The silver lining we can cling to

Share this
Print Friendly, PDF & Email

Much ink has been spilled over the unreasonable, childish and bullying language used by a high-ranking official in the Obama administration, according to Jeffrey Goldberg’s article in The Atlantic. But the source of the remarks in question is probably much deeper than most analysts have pointed out. Unless they are truly asleep, U.S. President Barack Obama and his sycophantic administration must be aware of the grave, existential challenges confronting the State of Israel on each one of its borders, and most crucially, they must be aware of the looming Iranian nuclear threat. This lack of empathy for a fellow democracy under siege in the most unstable region of the world has crossed the line into utter contempt and disdain.
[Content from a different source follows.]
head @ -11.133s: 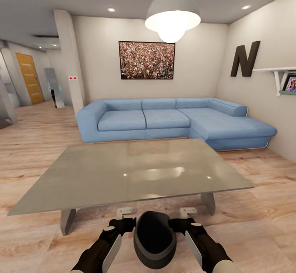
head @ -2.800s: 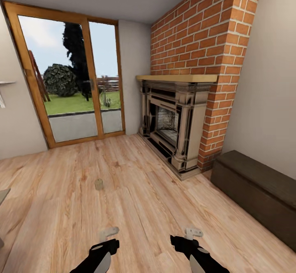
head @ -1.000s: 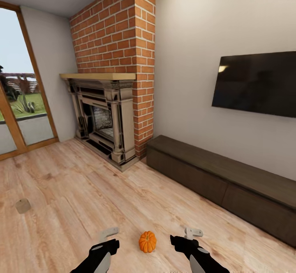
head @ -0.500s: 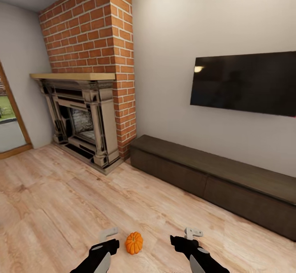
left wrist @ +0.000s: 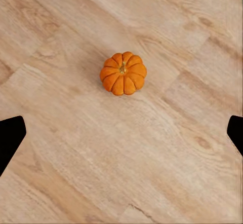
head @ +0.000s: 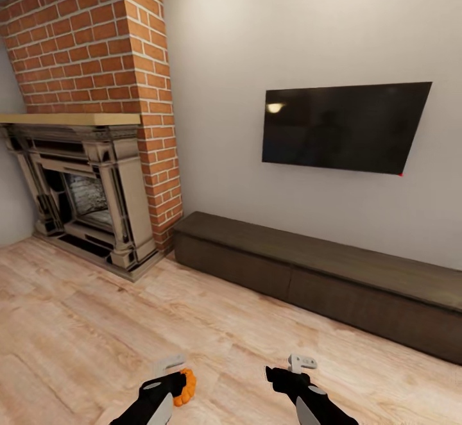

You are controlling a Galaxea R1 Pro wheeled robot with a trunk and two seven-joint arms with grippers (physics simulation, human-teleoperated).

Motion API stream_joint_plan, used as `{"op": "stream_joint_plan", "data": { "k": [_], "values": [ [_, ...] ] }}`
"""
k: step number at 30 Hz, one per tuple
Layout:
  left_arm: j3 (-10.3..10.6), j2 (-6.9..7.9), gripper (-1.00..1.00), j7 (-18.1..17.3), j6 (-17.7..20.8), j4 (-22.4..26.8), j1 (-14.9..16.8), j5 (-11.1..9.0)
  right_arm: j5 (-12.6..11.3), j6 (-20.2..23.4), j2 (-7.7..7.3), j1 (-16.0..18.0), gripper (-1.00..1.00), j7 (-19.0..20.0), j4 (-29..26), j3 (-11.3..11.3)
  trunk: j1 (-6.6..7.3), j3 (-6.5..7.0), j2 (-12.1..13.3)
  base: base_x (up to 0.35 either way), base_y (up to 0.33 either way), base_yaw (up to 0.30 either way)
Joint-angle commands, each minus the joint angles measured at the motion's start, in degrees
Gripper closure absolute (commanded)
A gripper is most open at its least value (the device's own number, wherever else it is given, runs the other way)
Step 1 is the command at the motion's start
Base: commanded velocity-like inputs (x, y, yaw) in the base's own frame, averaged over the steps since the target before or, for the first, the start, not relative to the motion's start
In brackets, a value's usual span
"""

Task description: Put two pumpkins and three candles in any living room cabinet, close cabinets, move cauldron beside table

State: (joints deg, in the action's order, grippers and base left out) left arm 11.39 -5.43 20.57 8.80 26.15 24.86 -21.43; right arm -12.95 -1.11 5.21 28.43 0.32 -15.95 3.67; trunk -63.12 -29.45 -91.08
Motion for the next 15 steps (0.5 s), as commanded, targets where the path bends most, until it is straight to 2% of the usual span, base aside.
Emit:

Perhaps Obama cannot be bothered to empathize with the leader of a nation of 8.2 million people living in a region of the world where 200,000 Syrians have been butchered in an internecine Muslim war, where the Islamic State group is fighting on its northern border, where Hezbollah has over 100,000 missiles, and where rivaling, primitive, atavistic and tribal forces are vying for power. It appears that while the world is longing for a Winston Churchill, Obama has been much more comfortable playing in the little league of domestic politics — hitting the campaign trail for Democratic candidates and blaming the Republican Congress for political impasses — than assuming courageous moral leadership on the international stage.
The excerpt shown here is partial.